WHAT YOU ARE ASKED TO DO
Copy the records below line by line and word for word, from the very first line through the line with "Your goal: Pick", omitting each picture.

(Saved data entries)
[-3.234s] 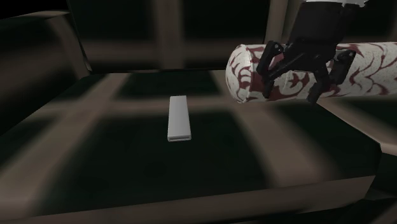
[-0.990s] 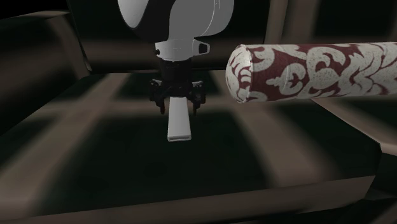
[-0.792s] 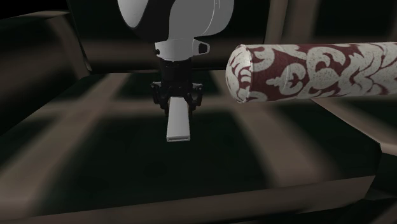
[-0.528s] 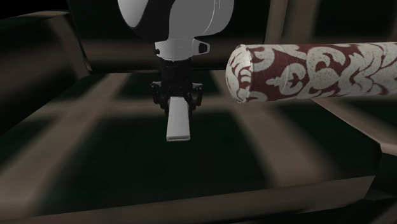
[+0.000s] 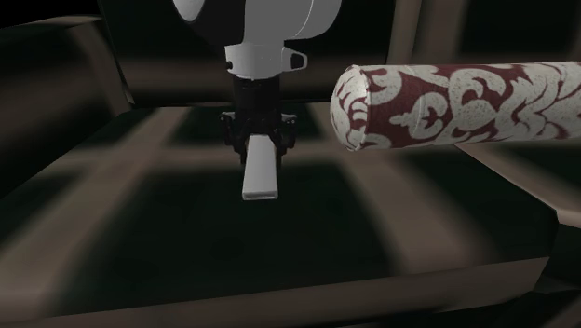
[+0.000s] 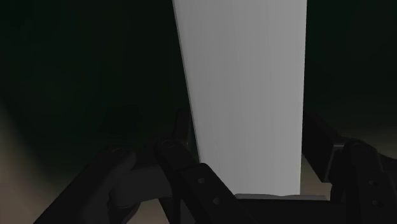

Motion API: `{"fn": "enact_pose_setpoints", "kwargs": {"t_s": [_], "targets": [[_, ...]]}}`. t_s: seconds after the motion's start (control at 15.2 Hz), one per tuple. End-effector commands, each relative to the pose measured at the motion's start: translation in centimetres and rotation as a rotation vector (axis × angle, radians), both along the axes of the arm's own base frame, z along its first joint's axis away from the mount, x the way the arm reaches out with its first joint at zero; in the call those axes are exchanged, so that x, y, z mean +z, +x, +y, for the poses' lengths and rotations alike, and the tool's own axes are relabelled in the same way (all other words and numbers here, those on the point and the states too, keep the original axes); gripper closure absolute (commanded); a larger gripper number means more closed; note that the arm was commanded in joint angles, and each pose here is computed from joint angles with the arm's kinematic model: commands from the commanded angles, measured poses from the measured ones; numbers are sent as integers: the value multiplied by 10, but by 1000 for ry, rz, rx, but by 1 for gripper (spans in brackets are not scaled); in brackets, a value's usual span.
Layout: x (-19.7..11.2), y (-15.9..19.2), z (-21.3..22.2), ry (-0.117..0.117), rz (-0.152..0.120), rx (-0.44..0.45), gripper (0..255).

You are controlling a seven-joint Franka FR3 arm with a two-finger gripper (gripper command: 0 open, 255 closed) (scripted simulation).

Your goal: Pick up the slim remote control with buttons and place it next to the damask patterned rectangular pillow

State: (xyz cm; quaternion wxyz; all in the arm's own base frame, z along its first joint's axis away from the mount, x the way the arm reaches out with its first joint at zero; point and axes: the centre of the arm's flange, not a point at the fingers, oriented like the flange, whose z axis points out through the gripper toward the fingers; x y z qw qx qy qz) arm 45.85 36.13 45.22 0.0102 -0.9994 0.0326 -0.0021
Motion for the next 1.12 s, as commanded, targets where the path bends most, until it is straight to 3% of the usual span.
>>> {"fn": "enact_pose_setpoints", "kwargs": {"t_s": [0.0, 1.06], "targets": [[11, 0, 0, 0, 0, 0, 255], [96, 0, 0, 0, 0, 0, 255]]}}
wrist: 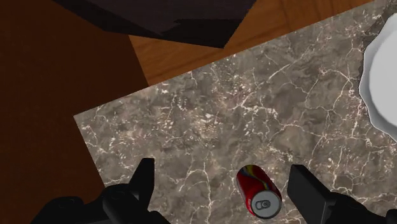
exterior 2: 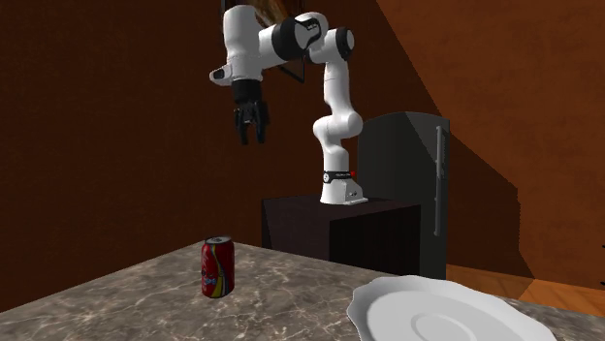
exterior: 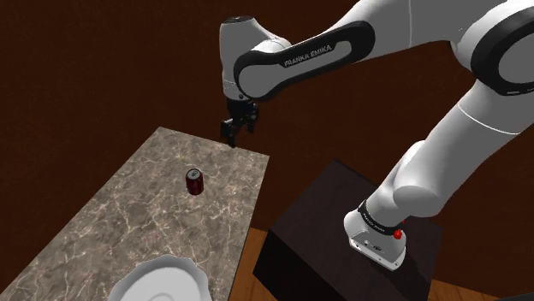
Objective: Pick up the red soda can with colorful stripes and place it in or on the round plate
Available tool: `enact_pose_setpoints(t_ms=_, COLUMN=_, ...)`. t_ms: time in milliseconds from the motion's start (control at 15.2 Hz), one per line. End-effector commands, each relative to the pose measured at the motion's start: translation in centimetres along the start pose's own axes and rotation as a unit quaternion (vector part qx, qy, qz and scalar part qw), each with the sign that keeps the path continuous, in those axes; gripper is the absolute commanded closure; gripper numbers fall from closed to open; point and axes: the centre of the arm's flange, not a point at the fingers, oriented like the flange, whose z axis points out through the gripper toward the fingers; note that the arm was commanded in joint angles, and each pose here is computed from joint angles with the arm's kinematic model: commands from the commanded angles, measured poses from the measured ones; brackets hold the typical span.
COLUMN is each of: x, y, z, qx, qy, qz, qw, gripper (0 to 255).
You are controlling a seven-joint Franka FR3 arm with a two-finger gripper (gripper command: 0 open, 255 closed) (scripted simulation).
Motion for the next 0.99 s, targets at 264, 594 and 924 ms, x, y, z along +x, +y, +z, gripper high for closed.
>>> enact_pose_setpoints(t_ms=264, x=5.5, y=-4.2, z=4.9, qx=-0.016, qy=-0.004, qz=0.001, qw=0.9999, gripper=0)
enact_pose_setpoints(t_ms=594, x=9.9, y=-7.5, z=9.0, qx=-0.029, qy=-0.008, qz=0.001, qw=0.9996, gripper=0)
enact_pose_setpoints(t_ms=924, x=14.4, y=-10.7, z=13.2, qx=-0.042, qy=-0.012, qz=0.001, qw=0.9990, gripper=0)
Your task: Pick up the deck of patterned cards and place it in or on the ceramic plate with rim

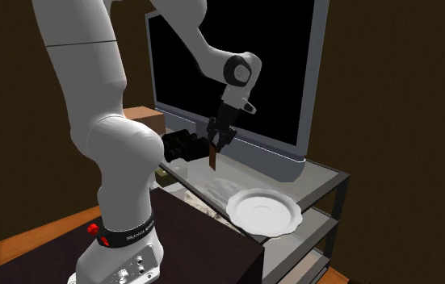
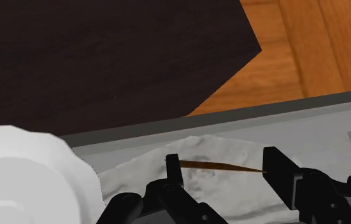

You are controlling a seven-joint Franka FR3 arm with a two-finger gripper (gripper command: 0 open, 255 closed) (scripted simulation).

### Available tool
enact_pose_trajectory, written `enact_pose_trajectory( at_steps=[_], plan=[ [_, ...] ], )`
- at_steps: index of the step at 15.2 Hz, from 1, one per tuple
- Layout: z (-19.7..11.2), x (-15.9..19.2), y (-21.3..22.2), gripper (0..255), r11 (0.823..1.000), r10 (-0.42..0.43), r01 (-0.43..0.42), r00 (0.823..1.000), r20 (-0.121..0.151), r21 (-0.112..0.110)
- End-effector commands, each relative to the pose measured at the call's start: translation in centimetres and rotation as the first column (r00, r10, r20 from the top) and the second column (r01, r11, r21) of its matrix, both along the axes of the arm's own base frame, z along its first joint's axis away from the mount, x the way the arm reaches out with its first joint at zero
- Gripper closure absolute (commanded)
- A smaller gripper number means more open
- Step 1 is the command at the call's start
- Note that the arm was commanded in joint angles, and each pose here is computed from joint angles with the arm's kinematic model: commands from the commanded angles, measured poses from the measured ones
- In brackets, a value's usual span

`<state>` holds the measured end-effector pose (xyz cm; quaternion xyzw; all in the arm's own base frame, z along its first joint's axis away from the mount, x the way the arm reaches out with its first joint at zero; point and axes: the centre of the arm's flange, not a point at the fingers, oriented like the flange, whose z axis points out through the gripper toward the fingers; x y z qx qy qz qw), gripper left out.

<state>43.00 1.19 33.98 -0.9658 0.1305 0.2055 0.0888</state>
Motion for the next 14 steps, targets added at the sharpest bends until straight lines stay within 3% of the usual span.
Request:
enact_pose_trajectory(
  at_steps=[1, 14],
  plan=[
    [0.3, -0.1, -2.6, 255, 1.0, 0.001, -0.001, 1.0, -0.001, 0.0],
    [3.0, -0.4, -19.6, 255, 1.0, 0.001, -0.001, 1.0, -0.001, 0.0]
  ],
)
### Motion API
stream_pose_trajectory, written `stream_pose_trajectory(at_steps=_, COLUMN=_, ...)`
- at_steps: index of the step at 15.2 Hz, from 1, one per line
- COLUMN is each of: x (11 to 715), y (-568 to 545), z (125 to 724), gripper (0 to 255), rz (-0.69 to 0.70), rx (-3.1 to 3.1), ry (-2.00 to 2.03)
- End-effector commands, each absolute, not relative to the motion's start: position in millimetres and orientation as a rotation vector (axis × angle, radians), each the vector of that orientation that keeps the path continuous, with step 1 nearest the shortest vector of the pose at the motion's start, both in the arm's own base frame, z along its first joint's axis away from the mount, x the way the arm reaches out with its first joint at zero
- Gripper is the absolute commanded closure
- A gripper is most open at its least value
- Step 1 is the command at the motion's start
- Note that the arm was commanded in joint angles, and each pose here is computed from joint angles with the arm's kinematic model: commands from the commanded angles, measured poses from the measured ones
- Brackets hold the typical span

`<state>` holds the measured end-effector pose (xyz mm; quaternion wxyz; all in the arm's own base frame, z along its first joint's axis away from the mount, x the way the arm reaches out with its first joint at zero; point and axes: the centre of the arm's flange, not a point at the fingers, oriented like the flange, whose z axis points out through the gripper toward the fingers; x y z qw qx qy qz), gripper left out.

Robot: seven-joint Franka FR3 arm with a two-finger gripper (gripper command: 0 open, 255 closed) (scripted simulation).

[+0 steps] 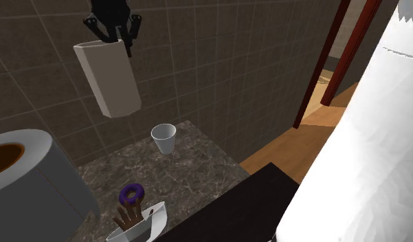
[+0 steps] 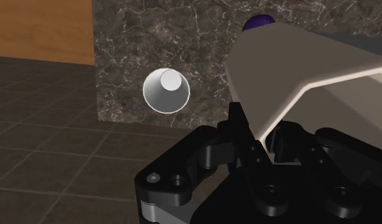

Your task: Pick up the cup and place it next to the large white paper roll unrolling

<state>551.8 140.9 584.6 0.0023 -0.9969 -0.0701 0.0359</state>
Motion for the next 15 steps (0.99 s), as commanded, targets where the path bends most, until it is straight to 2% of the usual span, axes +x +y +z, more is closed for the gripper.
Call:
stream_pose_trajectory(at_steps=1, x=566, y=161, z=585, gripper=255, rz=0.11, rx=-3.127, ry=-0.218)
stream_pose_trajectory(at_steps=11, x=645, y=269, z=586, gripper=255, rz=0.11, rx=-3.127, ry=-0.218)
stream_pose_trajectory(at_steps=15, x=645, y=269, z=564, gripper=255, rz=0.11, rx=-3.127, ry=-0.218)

ANSWER SECTION
[-3.234s] 
[-0.990s] 
[-0.792s] 
[-0.528s] 
[+0.000s] 
[+0.000s] 

Motion API: `{"fn": "enact_pose_setpoints", "kwargs": {"t_s": [_], "targets": [[_, ...]]}}`. t_s: seconds after the motion's start (control at 15.2 Hz), one per tuple. End-effector commands, each relative to the pose measured at the motion's start: translation in centimetres and rotation as a rotation vector (axis × angle, radians), both along the axes of the arm's own base frame, z along its first joint's axis away from the mount, x the way the arm reaches out with its first joint at zero; in the call those axes are exchanged, so that x, y, z mean +z, +x, +y, for the poses' lengths and rotations alike, and the tool's own axes are relabelled in the same way (all other words and numbers here, those on the point and the states too, keep the original axes); gripper closure absolute (commanded); a larger gripper number means more closed; note that the arm was commanded in joint angles, and each pose here is computed from joint angles with the arm's kinematic model: commands from the commanded angles, measured poses from the measured ones; numbers are sent as integers: the value multiplied by 10, but by 1000 for ry, rz, rx, but by 1 for gripper (spans in brackets are not scaled); in brackets, a value's usual span.
Layout: x (-19.7..11.2), y (-15.9..19.2), z (-21.3..22.2), ry (-0.117..0.117), rz (-0.152..0.120), rx (-0.44..0.45), gripper (0..255).

You are controlling a seven-joint Franka FR3 arm with a two-finger gripper (gripper command: 0 open, 255 closed) (scripted simulation).

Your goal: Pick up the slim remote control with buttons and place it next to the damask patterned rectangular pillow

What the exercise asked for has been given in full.